*What to work on:* Exercise in exact copying: restate word for word only the lines below from the one containing "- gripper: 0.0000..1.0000" through the one containing "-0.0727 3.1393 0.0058", omitting any pictures.

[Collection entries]
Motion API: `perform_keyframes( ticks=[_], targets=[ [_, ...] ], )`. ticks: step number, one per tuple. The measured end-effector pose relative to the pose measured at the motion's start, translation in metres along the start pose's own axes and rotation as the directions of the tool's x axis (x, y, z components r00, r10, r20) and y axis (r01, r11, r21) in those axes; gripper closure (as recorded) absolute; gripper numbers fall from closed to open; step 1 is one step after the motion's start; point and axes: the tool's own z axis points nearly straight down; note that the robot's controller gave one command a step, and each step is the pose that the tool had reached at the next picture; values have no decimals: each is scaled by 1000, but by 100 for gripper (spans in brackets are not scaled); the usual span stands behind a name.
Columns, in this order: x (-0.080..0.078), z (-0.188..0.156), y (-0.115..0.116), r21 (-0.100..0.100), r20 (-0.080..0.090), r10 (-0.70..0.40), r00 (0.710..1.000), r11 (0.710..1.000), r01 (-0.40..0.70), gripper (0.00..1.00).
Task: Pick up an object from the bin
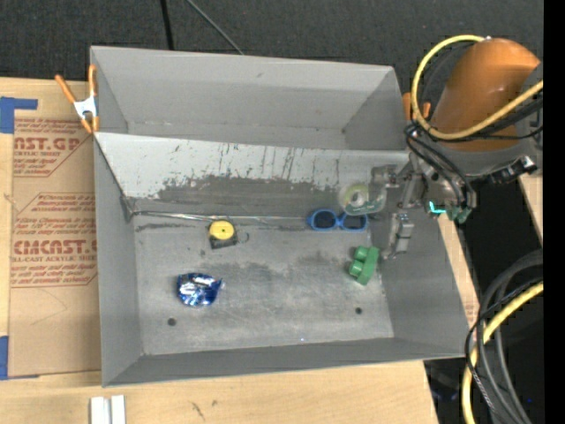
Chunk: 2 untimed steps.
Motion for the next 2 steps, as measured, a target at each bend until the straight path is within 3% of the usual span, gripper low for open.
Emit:
perform_keyframes(
  ticks=[1,2],
  targets=[
    [31,105,-34,-1,-1,-53,999,999,53,0],
    [16,141,-30,2,9,-105,994,995,105,0]
  ],
)
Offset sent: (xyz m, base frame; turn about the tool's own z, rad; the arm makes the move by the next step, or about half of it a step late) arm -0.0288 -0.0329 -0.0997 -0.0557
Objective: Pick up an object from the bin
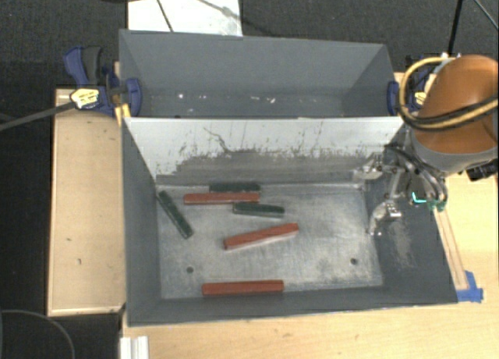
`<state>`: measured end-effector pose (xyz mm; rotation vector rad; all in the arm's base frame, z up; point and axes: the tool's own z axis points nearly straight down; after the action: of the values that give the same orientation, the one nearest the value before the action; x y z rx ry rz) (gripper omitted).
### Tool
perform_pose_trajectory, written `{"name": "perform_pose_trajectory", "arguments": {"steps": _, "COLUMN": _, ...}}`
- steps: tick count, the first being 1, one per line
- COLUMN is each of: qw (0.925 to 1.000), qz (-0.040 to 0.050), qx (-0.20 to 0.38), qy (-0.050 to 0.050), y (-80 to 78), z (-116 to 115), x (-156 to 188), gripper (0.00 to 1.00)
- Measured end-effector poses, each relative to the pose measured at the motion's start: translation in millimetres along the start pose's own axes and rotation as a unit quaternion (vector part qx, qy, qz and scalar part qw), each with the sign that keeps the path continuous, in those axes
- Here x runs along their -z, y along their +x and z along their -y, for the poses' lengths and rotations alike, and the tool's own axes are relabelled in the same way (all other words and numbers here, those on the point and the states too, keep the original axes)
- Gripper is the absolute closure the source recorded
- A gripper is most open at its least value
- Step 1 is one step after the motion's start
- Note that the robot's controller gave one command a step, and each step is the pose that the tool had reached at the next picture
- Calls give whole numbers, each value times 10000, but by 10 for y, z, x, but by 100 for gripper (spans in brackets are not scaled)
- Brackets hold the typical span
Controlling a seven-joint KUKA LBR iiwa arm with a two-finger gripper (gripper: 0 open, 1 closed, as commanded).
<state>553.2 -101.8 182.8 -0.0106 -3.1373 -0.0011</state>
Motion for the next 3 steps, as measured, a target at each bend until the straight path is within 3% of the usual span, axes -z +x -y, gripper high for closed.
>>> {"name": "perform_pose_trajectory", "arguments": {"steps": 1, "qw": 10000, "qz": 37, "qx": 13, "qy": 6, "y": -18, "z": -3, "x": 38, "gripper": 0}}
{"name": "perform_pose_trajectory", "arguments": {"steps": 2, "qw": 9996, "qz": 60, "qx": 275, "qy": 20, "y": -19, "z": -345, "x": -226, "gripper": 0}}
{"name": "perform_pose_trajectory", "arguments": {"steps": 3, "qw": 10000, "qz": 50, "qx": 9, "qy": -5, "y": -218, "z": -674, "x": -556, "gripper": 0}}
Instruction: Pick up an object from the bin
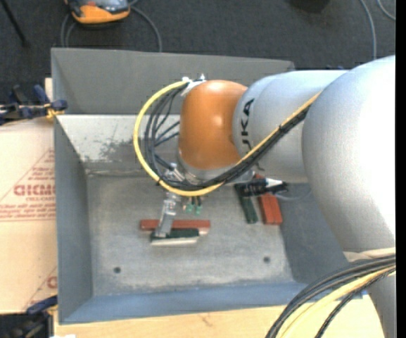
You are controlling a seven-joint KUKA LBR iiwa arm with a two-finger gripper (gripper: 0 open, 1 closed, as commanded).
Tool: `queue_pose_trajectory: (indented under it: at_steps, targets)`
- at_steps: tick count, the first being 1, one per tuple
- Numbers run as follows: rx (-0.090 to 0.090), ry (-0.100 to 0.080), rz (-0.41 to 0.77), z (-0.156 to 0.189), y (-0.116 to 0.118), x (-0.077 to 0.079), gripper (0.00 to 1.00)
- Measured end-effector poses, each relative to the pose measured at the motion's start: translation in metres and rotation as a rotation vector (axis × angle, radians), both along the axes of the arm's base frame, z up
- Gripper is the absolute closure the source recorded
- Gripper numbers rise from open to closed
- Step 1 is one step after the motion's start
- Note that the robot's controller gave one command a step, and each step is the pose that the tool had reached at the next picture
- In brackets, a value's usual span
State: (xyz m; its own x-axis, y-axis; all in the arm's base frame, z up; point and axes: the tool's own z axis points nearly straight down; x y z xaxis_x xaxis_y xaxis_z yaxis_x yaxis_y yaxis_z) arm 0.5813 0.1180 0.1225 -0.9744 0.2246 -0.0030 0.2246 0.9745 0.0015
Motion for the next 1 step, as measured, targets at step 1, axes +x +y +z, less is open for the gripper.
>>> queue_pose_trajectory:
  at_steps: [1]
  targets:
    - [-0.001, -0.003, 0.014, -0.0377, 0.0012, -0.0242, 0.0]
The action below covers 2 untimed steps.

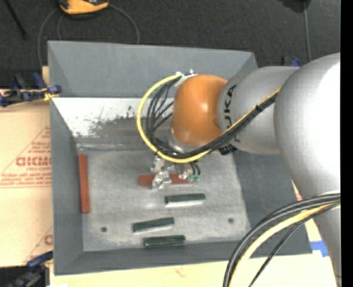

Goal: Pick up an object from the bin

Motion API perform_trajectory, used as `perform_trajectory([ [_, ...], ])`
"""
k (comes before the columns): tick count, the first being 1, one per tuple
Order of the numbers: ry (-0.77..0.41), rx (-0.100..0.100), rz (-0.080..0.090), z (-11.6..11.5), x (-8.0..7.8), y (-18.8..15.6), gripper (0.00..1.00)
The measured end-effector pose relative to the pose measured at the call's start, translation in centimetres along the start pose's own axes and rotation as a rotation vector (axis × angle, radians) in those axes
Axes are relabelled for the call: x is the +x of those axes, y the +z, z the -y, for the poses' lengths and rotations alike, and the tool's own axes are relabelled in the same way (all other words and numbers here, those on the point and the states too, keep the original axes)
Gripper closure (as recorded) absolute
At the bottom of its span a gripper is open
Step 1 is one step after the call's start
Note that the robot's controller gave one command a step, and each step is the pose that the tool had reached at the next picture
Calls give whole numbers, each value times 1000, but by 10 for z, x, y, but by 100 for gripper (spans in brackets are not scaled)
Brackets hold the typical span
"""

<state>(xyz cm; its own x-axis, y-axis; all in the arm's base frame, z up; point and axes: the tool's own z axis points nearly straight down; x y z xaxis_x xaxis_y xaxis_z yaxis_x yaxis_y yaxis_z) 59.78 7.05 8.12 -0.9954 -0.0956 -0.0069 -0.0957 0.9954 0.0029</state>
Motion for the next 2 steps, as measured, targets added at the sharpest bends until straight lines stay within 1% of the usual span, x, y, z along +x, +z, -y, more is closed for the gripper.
perform_trajectory([
  [1, 1, 0, 0, 0, 0, 0, 100],
  [2, 11, 1, -3, 0, 12, -130, 100],
])
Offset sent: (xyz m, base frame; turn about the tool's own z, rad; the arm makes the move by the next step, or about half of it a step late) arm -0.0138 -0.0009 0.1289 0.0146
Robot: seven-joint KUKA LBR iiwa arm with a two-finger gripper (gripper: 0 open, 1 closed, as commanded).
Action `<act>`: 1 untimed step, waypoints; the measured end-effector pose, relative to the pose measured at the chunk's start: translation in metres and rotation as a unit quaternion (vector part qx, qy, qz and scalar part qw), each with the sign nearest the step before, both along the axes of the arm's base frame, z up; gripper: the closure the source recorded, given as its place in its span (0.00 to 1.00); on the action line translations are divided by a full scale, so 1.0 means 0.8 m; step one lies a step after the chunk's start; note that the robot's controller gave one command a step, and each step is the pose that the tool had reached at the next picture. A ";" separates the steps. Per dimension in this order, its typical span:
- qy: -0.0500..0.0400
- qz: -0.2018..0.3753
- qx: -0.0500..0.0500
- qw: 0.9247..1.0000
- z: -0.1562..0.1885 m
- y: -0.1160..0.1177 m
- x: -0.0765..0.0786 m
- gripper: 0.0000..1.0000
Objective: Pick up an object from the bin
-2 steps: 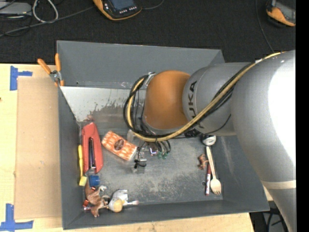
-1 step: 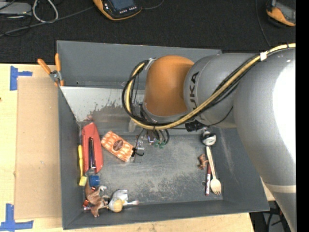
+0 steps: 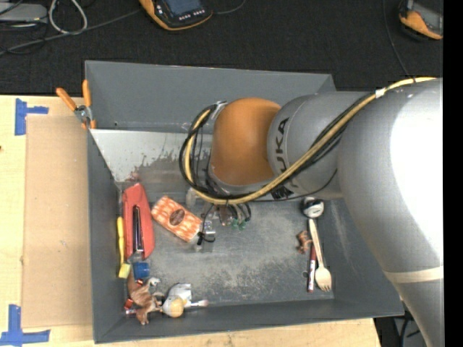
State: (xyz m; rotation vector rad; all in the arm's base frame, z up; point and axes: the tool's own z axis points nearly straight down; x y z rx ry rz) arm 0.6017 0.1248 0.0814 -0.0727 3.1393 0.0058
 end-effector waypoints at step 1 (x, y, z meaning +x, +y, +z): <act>-0.004 0.002 0.000 1.000 -0.015 0.030 -0.024 0.00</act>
Offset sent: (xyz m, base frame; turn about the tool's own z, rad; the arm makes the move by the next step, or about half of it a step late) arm -0.0229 0.0141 -0.0114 0.0318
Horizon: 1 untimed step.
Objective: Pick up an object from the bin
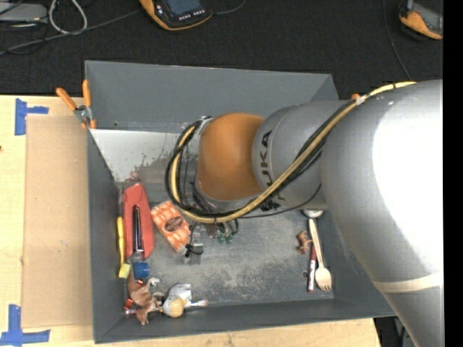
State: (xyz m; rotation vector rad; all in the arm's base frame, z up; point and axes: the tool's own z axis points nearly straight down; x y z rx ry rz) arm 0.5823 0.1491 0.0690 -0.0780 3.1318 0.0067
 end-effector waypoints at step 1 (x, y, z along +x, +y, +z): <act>0.001 -0.006 0.000 1.000 0.000 0.006 -0.005 0.00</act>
Offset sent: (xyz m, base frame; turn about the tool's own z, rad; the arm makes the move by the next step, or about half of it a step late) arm 0.0074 0.0095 0.1390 0.0236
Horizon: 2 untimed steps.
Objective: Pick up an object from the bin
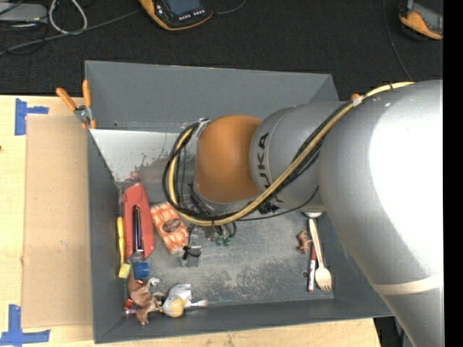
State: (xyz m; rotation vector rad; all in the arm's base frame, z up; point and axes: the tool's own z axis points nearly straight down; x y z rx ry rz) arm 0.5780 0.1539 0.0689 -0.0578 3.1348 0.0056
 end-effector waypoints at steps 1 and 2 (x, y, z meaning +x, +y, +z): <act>0.002 -0.002 0.000 1.000 0.066 0.001 0.004 0.00; 0.004 0.000 -0.001 1.000 0.136 -0.008 -0.023 0.00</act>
Offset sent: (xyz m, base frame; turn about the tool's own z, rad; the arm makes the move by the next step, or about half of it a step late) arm -0.0184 -0.0079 0.1093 0.0001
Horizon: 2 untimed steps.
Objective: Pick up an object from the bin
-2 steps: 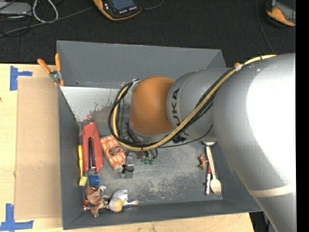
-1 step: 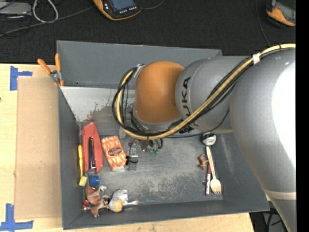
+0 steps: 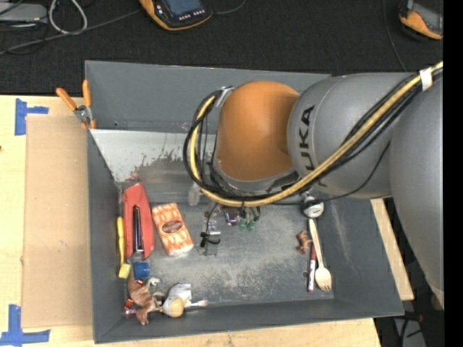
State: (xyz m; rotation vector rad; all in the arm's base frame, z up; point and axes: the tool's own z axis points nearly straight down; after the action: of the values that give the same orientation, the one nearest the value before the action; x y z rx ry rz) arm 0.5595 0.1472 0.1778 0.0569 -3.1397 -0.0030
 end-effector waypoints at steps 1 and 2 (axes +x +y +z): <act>-0.004 -0.001 0.001 1.000 -0.013 0.013 0.018 0.00; -0.004 -0.007 0.001 1.000 -0.081 0.051 -0.005 0.00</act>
Offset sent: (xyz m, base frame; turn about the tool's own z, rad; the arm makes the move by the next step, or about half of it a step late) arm -0.0077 0.0456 -0.0700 0.0154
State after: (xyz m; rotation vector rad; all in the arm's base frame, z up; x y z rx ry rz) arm 0.5558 0.1884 0.1129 0.0347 -3.1476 -0.0068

*Answer for this exercise:*
- gripper: 0.0000..1.0000
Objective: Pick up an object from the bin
-2 steps: 
-1 step: 
+0 steps: 
State: (xyz m; rotation vector rad; all in the arm's base frame, z up; point and axes: the tool's own z axis points nearly straight down; x y z rx ry rz) arm 0.6017 0.1248 0.0814 -0.0727 3.1393 0.0058

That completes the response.